A science-fiction film that pays more than lip service to the plight of the poor is John Carpenter’s sociopolitically inflamed “They Live” (1988), flatly described by the director as a reaction to Reaganomics. Its homeless hero, Nada (Roddy Piper), drifts between construction jobs before donning a pair of special sunglasses that allows him to see the alien (i.e., yuppie) invasion already at hand. According to Piper, who himself experienced homelessness before his pro wrestling career took off, Carpenter offered daily wages to vagrants appearing as extras. He fed them, too.
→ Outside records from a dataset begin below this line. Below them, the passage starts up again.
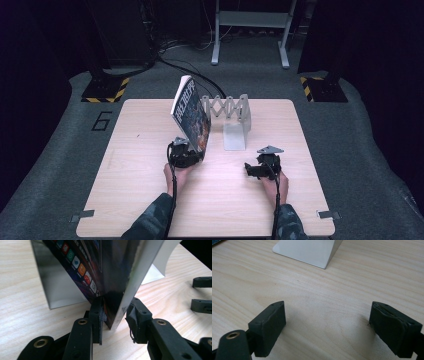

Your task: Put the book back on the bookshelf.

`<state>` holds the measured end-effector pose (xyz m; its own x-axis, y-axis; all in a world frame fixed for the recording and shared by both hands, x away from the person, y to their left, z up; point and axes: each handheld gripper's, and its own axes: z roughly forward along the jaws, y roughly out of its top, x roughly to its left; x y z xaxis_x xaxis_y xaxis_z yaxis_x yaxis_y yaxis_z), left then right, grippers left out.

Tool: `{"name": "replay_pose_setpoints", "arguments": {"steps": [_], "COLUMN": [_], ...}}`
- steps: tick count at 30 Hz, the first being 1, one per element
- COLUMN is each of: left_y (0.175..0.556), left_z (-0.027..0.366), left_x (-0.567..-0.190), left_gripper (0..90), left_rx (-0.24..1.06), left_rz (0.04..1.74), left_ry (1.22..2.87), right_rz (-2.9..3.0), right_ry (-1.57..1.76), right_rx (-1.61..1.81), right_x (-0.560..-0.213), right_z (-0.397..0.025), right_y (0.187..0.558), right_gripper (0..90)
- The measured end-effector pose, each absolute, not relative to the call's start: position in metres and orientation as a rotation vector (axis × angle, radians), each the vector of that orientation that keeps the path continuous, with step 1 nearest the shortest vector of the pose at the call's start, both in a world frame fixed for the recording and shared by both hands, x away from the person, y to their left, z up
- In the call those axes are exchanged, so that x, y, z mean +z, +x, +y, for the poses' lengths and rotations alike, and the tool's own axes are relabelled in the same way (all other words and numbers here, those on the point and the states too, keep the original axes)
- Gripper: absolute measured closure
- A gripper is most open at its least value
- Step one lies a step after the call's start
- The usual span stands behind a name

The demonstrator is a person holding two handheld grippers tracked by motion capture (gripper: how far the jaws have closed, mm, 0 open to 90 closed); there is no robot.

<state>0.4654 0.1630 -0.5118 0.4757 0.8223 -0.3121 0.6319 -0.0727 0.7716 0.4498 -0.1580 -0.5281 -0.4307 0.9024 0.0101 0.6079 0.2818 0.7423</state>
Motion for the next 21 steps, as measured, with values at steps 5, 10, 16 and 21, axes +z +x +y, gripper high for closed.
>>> {"name": "replay_pose_setpoints", "arguments": {"steps": [5,10,16,21], "left_y": [0.463,0.461,0.458,0.452], "left_z": [0.156,0.148,0.148,0.149], "left_x": [-0.512,-0.511,-0.508,-0.502], "left_gripper": [65.2,64.4,59.1,45.4], "left_rx": [0.233,0.226,0.262,0.327], "left_rz": [1.217,1.181,1.144,1.160], "left_ry": [1.785,1.799,1.847,1.813], "right_rz": [2.143,2.142,2.143,2.143], "right_ry": [1.356,1.359,1.356,1.353], "right_rx": [0.960,0.961,0.961,0.960], "right_x": [-0.528,-0.528,-0.528,-0.528], "right_z": [-0.158,-0.158,-0.158,-0.158], "right_y": [0.450,0.450,0.450,0.450], "right_gripper": [13.2,13.2,13.2,13.3]}}
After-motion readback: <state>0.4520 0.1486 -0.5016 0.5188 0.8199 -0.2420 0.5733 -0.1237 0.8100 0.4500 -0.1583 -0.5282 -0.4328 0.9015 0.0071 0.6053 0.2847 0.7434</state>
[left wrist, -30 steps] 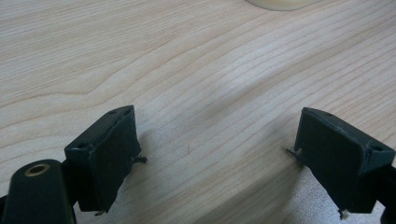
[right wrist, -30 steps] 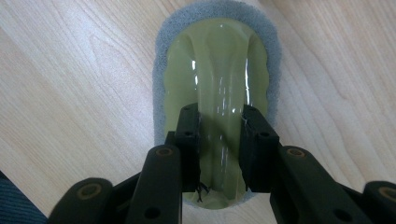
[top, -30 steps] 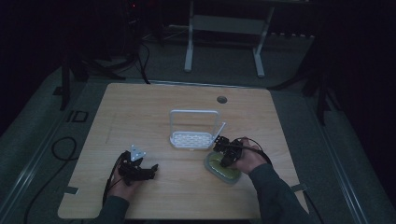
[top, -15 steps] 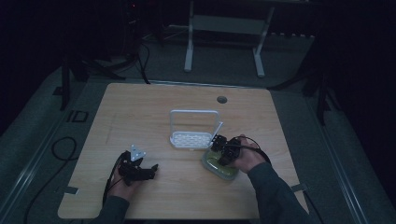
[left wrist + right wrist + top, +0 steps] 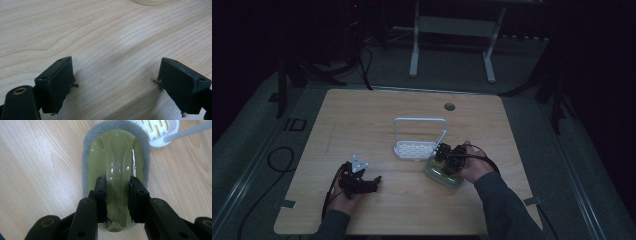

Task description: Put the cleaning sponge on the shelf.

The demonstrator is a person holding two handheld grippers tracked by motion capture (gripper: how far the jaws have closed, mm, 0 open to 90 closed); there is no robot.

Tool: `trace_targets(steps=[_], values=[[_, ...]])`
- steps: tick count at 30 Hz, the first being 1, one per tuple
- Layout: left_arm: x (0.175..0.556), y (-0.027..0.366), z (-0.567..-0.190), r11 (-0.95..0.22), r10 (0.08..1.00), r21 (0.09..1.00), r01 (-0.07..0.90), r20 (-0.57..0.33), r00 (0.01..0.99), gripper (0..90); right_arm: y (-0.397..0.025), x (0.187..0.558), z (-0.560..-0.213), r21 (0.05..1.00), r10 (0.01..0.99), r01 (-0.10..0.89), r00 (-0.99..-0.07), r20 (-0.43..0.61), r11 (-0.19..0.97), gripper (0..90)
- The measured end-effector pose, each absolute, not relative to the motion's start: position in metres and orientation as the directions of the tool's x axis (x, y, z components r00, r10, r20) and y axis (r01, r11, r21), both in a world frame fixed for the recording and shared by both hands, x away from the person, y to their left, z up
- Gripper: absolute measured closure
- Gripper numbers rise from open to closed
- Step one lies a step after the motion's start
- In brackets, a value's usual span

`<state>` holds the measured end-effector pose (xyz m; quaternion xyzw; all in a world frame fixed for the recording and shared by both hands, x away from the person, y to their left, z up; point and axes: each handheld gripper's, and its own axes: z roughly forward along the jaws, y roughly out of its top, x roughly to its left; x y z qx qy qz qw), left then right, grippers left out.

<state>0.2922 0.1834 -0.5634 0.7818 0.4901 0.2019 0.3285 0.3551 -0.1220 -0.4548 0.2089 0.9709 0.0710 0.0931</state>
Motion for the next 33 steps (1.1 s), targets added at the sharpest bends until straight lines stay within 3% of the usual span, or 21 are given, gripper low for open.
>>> trace_targets(steps=[33], values=[[0.292, 0.183, -0.563, -0.301, 0.900, 0.713, 0.633, -0.008, 0.437, 13.5, -0.104, 0.358, -0.450, 0.235, 0.287, 0.224, -0.916, -0.281, 0.946, 71.6]])
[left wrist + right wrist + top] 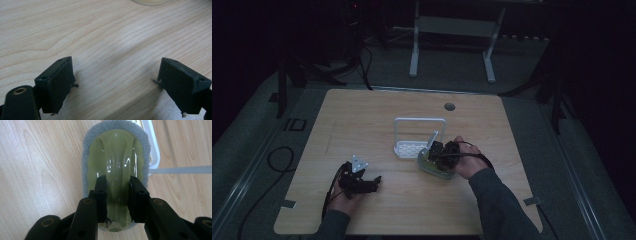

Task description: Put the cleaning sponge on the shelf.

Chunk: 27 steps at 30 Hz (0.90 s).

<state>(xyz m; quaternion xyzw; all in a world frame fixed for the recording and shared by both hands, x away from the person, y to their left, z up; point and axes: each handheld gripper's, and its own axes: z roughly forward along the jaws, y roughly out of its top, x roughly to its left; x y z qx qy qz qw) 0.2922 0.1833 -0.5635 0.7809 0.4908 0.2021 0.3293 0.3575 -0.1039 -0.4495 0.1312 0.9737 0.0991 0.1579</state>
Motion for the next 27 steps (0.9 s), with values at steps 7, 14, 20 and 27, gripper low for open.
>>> trace_targets(steps=[7, 14, 20, 27], values=[[0.292, 0.183, -0.563, -0.301, 0.900, 0.713, 0.633, -0.008, 0.436, 13.5, -0.099, 0.359, -0.449, 0.237, 0.268, 0.202, -0.917, -0.294, 0.950, 71.6], [0.292, 0.183, -0.564, -0.301, 0.900, 0.713, 0.633, -0.008, 0.437, 13.6, -0.093, 0.361, -0.447, 0.233, 0.245, 0.177, -0.920, -0.306, 0.956, 71.6], [0.292, 0.183, -0.563, -0.301, 0.900, 0.713, 0.634, -0.008, 0.437, 13.6, -0.087, 0.362, -0.445, 0.224, 0.223, 0.156, -0.921, -0.318, 0.962, 71.7], [0.292, 0.183, -0.563, -0.303, 0.899, 0.712, 0.633, -0.007, 0.438, 13.5, -0.081, 0.365, -0.444, 0.216, 0.201, 0.134, -0.924, -0.326, 0.967, 71.6]])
Partly filmed in a flimsy shantytown that the script calls Justiceville, with the luxe glass towers of downtown Los Angeles gleaming in the distance, “They Live” is subversive on many fronts, notably for bearing witness to sights that some civic leaders would rather erase from the cityscape. Such erasures had happened in the past: Kent MacKenzie’s “The Exiles” (1961) captures L.A.’s Bunker Hill and its small community of working-class Native Americans, who once lived on reservations. Today, the neighborhood’s Victorian buildings and their residents are long gone, paved over by corporate gentrification and racism.
Like a photograph, a film crystallizes pain, traps it in time. In the case of these dramas — along with the finest of them, Charles Burnett’s “Killer of Sheep” (1978) — a universality attaches itself to scenes that anyone struggling will recognize: tense conversations at the kitchen table, fury at a steady stream of disappointments, from car troubles to the sickening monotony of existence. (Burnett’s beaten-down patriarch works in a slaughterhouse.) The camera watches on, a steady companion.
That same documentarylike eye also grabs something serendipitous from the hazy Watts summer air: boys skipping rooftops from building to building. It’s dangerous and crazy — and also euphoric. There is freedom in their leap. The camera tilts down and we see no safety net. Burnett includes the shot for all those reasons and one more: Maybe you can fly away.